- _TASK TO COMPLETE_
In the data, extract each line that holds the string "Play".

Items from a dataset
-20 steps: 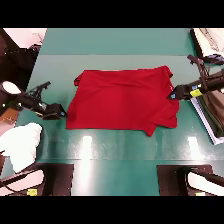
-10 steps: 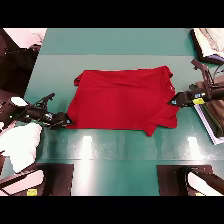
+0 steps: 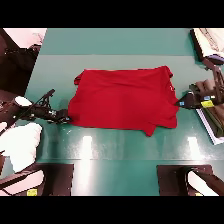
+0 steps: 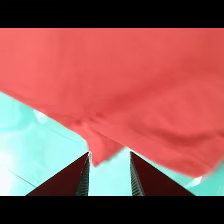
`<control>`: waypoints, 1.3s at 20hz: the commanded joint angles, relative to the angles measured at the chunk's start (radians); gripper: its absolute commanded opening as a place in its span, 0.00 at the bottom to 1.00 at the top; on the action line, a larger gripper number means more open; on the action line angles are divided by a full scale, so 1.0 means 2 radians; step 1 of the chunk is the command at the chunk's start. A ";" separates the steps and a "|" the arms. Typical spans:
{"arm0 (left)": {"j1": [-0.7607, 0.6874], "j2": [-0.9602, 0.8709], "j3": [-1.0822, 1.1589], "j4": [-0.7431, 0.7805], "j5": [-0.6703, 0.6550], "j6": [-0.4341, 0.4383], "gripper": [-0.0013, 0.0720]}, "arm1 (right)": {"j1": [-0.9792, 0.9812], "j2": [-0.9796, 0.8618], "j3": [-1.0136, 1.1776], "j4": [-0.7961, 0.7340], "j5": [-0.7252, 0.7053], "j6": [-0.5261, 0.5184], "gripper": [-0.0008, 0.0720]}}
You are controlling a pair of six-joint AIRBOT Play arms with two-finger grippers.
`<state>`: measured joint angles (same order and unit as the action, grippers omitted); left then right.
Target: Fold the shirts.
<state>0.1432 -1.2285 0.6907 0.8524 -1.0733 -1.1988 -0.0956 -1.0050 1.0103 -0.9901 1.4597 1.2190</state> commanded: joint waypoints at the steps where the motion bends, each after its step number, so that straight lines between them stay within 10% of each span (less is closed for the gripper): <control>1: -0.001 0.016 0.021 -0.006 -0.005 -0.003 0.05 | -0.087 0.021 -0.068 -0.002 -0.005 0.006 0.40; 4: -0.001 0.024 0.027 -0.010 -0.010 -0.002 0.05 | -0.170 0.020 -0.163 0.007 -0.038 0.006 0.66; 16: -0.001 0.024 0.027 -0.011 -0.023 -0.003 0.05 | -0.136 -0.144 -0.188 0.102 -0.145 -0.026 0.61; 20: -0.001 0.024 0.027 -0.011 -0.033 -0.003 0.05 | -0.099 -0.150 -0.156 0.096 -0.143 -0.027 0.07; 26: -0.001 0.051 0.136 -0.005 -0.078 -0.005 0.05 | -0.096 -0.057 -0.050 0.089 -0.115 -0.027 0.03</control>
<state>0.1406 -1.1591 0.8539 0.8387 -1.1858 -1.2057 -0.2955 -1.2095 0.8024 -0.8124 1.2167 1.1641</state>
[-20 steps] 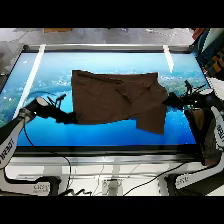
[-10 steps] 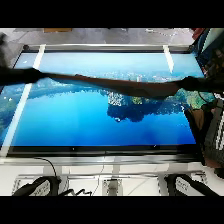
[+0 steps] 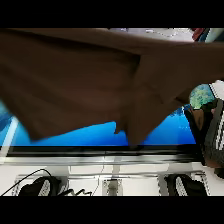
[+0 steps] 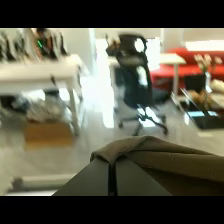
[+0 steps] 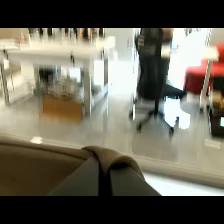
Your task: Fold the clothes and pants, and hang the long-sleeved shirts on hangers.
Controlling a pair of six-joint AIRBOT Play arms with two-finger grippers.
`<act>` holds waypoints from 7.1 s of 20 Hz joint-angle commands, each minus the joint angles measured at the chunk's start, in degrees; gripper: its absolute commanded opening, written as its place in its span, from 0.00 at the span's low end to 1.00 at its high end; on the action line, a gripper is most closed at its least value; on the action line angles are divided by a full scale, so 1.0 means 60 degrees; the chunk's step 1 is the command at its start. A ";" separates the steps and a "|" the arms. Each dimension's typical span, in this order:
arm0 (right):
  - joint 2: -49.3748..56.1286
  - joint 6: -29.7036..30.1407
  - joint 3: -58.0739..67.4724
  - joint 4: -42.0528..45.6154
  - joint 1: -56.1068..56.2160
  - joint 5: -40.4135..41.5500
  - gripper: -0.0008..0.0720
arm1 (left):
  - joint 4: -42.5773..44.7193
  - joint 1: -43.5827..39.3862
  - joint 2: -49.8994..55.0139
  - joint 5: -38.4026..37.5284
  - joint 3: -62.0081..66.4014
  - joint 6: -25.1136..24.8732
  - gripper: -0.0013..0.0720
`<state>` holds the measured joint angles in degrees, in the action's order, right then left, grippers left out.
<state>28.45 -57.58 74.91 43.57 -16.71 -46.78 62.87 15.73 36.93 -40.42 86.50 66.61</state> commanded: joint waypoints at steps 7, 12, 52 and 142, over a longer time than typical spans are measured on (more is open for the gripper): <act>0.2251 -0.0437 -0.0007 -0.0867 0.0015 0.0503 0.03 | -0.1009 -0.0062 0.2146 -0.0433 -0.0015 0.0007 0.04; 0.6156 -0.0565 -0.0007 -0.0907 0.0069 -0.1049 0.03 | -0.1133 -0.0834 0.5941 -0.2131 -0.0015 0.0000 0.04; 0.9555 -0.3282 0.0051 0.6025 0.0794 -0.3362 0.39 | -0.0193 -0.0809 0.9278 -0.5621 -0.0029 0.1082 0.96; 1.1380 -0.2397 -0.0018 -0.0215 0.0991 0.4051 0.03 | -0.6098 -0.2790 1.0615 0.3315 -0.1672 -0.0805 0.04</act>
<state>92.16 -71.59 71.05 41.56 -11.33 -24.47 26.35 -0.27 96.97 -21.74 73.91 61.25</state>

- _ANSWER TO THIS PROBLEM_
You are controlling a pair of six-joint AIRBOT Play arms with two-finger grippers.
Controlling a pair of six-joint AIRBOT Play arms with two-finger grippers.

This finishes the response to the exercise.